Wie das Walrus-Protokoll dezentralen Speicher verwaltet, erfordert es, eine einfache Wahrheit zu akzeptieren: Das Internet ist niemals stabil. Knoten kommen und gehen, es gibt Probleme im Netzwerk, und Menschen oder Maschinen sind nicht immer online. Walrus ignoriert diese Realität nicht, sondern nimmt sie bereits im Design an. Hieraus ergibt sich ihr Clock-and-Committee-Modell, das Speicher mit der Zeit verbindet.

In Walrus wird die Zeit in Epochen aufgeteilt. In jeder Epoche gibt es ein bestimmtes Speicherkomitee, das dafür verantwortlich ist, die Verfügbarkeit der Daten in dieser Zeit zu gewährleisten. Das bedeutet, dass es im Netzwerk keinen vagen Zustand von „alle sind verantwortlich“ gibt. Es gibt immer eine klare, rechenschaftspflichtige Gruppe, die weiß – in dieser Epoche sind diese Daten unsere Verantwortung. Dieses Konzept macht den dezentralen Speicher viel praktischer und kontrollierbarer.

Dieses Komitee wird durch ein delegated proof-of-stake-Modell gebildet. Wer hat gestakt, wie vertrauenswürdig – basierend auf diesen Faktoren wird bestimmt, welche Knoten in einer bestimmten Epoche die Verantwortung für den Speicher übernehmen. Daher ist der Speicher hier nicht nur das Vermieten von Platz, sondern das Übernehmen von Verantwortung für einen bestimmten Zeitraum. Unter Berücksichtigung möglicher byzantinischer Fehler werden Shards oder Fragmente verteilt, sodass die Daten auch bei einem Ausfall einiger Knoten wiederhergestellt werden können.

Der Clock-Teil von Walrus dient nicht nur der Zeitmessung, sondern auch der Festlegung von Verpflichtungen. Wenn jemand ein Blob speichert, gibt er an, wie lange diese Daten verfügbar sein sollen. Diese Verpflichtung ist an die Epoch gebunden. Hier fungiert Sui als eine Steuerungsebene – die Metadaten der Daten, der Verfügbarkeitsnachweis und die Lebensdauer sind alle on-chain, während die eigentlichen großen Daten in off-chain-Speicherknoten aufbewahrt werden.

Der Schreibprozess von Walrus erfolgt sehr absichtlich schrittweise. Zuerst wird die Daten durch Erasure-Coding in kleine Fragmente aufgeteilt, dann werden diese an die Knoten des aktuellen Komitees gesendet. Nach Erhalt einer ausreichenden Anzahl von signierten Bestätigungen werden die Beweise gesammelt und als Proof of Availability in Sui veröffentlicht. Ab diesem Moment nimmt das System an, dass die Daten tatsächlich verfügbar sind – es ist keine Frage mehr des Glaubens, sondern wird zu einer nachweisbaren Wahrheit.
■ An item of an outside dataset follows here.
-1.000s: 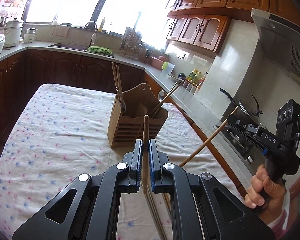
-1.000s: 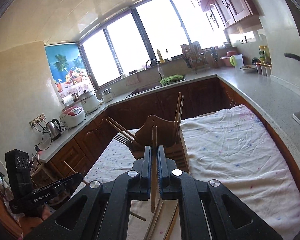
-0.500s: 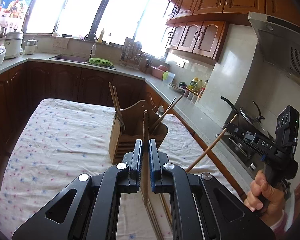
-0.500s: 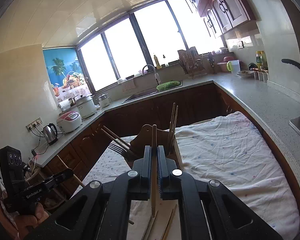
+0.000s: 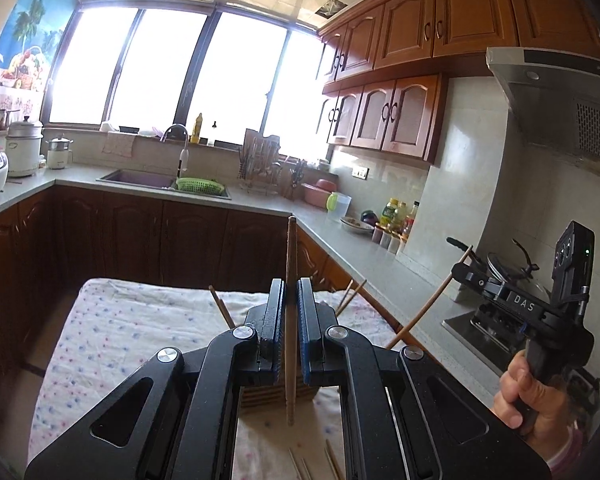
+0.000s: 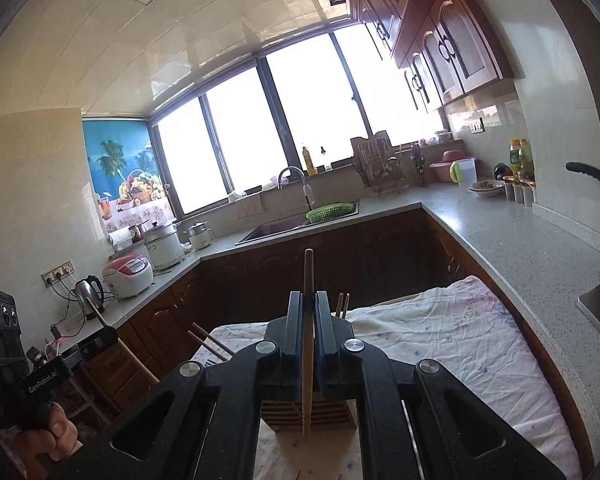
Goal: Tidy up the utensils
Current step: 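Lower both chopsticks into the holder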
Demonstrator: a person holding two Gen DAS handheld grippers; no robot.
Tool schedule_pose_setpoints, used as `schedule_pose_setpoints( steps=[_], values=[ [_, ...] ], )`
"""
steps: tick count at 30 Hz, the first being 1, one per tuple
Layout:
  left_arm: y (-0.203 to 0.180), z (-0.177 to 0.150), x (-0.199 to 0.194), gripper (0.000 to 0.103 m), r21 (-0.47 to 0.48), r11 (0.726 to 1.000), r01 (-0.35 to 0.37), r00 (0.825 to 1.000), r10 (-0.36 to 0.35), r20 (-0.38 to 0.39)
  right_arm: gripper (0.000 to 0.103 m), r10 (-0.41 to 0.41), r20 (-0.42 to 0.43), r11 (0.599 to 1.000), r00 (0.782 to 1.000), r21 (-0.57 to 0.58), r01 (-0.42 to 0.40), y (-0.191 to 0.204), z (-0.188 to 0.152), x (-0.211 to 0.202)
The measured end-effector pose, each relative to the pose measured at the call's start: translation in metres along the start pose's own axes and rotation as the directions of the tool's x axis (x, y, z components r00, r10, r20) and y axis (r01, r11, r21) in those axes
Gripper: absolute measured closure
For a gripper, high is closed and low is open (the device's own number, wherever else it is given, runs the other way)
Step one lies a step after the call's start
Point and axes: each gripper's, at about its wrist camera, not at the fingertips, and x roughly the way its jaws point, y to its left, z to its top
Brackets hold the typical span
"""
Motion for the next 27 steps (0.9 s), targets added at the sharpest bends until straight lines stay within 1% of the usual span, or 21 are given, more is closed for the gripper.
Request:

Der schwierigste Punkt tritt während des Epoch-Wechsels auf. Die meisten dezentralen Speichersysteme haben hier Probleme, da ein plötzlicher Wechsel der Verantwortlichkeiten das Risiko eines Datenverlusts birgt. Walrus hat dies durch gestufte Übergänge gelöst. Das neue Komitee beginnt schrittweise mit dem Schreiben, während das alte Komitee weiterhin lesen kann. Dadurch wird nicht alles in einem einzigen Moment umgedreht, und es entsteht kein fragiler „Übergabepunkt“.

Der Grund, warum heute so viel über Walrus gesprochen wird, ist sehr praktisch. Blockchains sind großartig für Verträge und Konsens, aber nicht zum Speichern großer Dateien geeignet. Andererseits benötigen KI-, Gaming- und soziale Apps riesigen Speicher, wollen aber nicht auf einen zentralen Server angewiesen sein. Walrus füllt genau diese Lücke – Logik und Verpflichtung on-chain, Daten off-chain, aber alles überprüfbar.
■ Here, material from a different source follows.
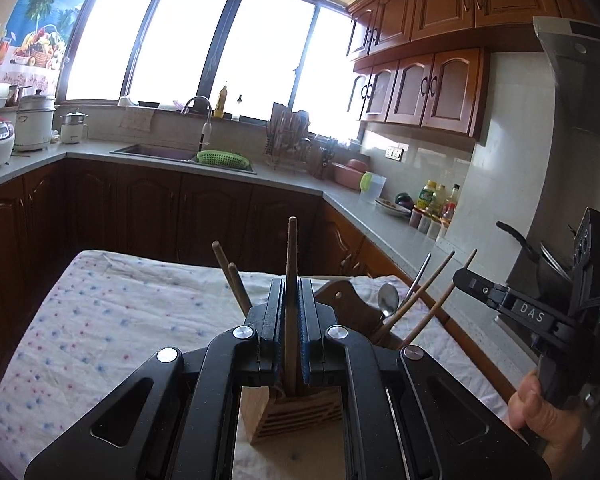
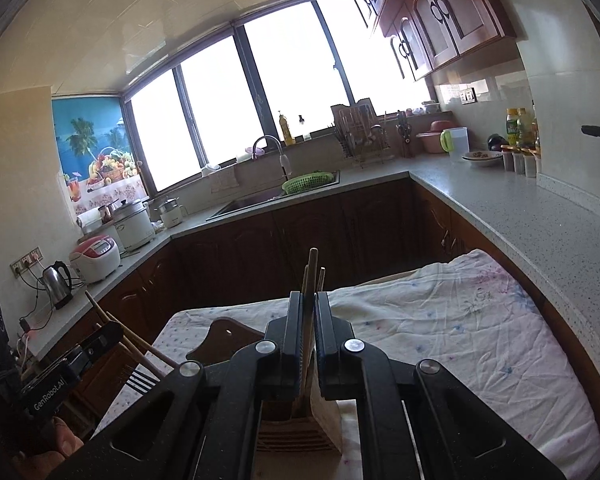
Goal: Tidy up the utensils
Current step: 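Lower both chopsticks into the holder, then open both tools to release the chopsticks in the holder, then move both open tools back down to the remaining chopsticks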
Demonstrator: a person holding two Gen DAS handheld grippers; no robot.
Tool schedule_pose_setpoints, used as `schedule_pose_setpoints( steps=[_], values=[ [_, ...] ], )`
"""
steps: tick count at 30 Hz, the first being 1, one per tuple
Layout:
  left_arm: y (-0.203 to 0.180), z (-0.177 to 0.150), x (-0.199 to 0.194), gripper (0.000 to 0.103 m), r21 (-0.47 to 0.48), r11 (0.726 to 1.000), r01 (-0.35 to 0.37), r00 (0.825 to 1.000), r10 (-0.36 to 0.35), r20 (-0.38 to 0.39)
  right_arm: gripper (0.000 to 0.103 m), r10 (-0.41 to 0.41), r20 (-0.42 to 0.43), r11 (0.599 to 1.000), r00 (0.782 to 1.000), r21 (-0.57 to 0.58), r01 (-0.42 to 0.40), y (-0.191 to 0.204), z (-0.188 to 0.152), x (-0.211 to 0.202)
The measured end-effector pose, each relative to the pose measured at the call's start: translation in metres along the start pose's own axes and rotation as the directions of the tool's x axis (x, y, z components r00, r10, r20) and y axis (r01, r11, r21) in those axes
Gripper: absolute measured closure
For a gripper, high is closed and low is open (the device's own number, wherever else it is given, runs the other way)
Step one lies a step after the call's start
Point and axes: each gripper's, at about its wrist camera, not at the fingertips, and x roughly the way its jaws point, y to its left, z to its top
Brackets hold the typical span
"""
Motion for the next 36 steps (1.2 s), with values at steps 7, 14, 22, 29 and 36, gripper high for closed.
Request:
schedule_pose_setpoints(
  steps=[7,14,22,29,36],
  values=[
    [0.004,-0.007,0.003,0.097,-0.003,1.000,-0.007,1.000,0.007,-0.025,0.097,0.002,-0.024,1.000,1.000,-0.001,-0.002,0.003,-0.006,0.002],
    [0.002,-0.006,0.004,0.097,0.005,1.000,-0.012,0.999,0.012,-0.037,0.097,0.006,-0.035,1.000,0.999,0.014,-0.005,0.002,-0.004,0.003],
    [0.001,0.000,-0.015,0.056,-0.020,1.000,0.012,0.999,-0.013,-0.045,0.058,0.041,0.011,0.997,0.999,0.072,-0.042,-0.007,0.003,-0.019],
    [0.002,0.001,-0.071,0.014,-0.060,0.998,-0.008,0.999,0.011,0.047,0.003,0.075,0.131,0.991,0.989,0.099,-0.089,-0.006,0.005,-0.078],
    [0.005,-0.026,-0.111,0.011,-0.098,0.995,-0.035,0.999,0.038,0.028,0.000,0.079,0.162,0.994,0.984,0.066,-0.090,0.001,-0.018,-0.134]
  ],
)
Der beste Teil ist, dass Walrus die Verpflichtungen nicht vage lässt. Es gibt ein Blob, dessen Metadaten bekannt sind, die Lebensdauer festgelegt ist, und es ist klar, welches Komitee derzeit verantwortlich ist, und selbst wenn das Komitee wechselt, geschieht dies auf geplante Weise. Hier vergehen Zeit, Mitglieder wechseln – das System akzeptiert diese Realität. Wo viele Projekte in Web3 reale Probleme ignorieren, sagt Walrus – Probleme werden immer da sein, wir werden darauf basierend Ingenieurarbeit leisten.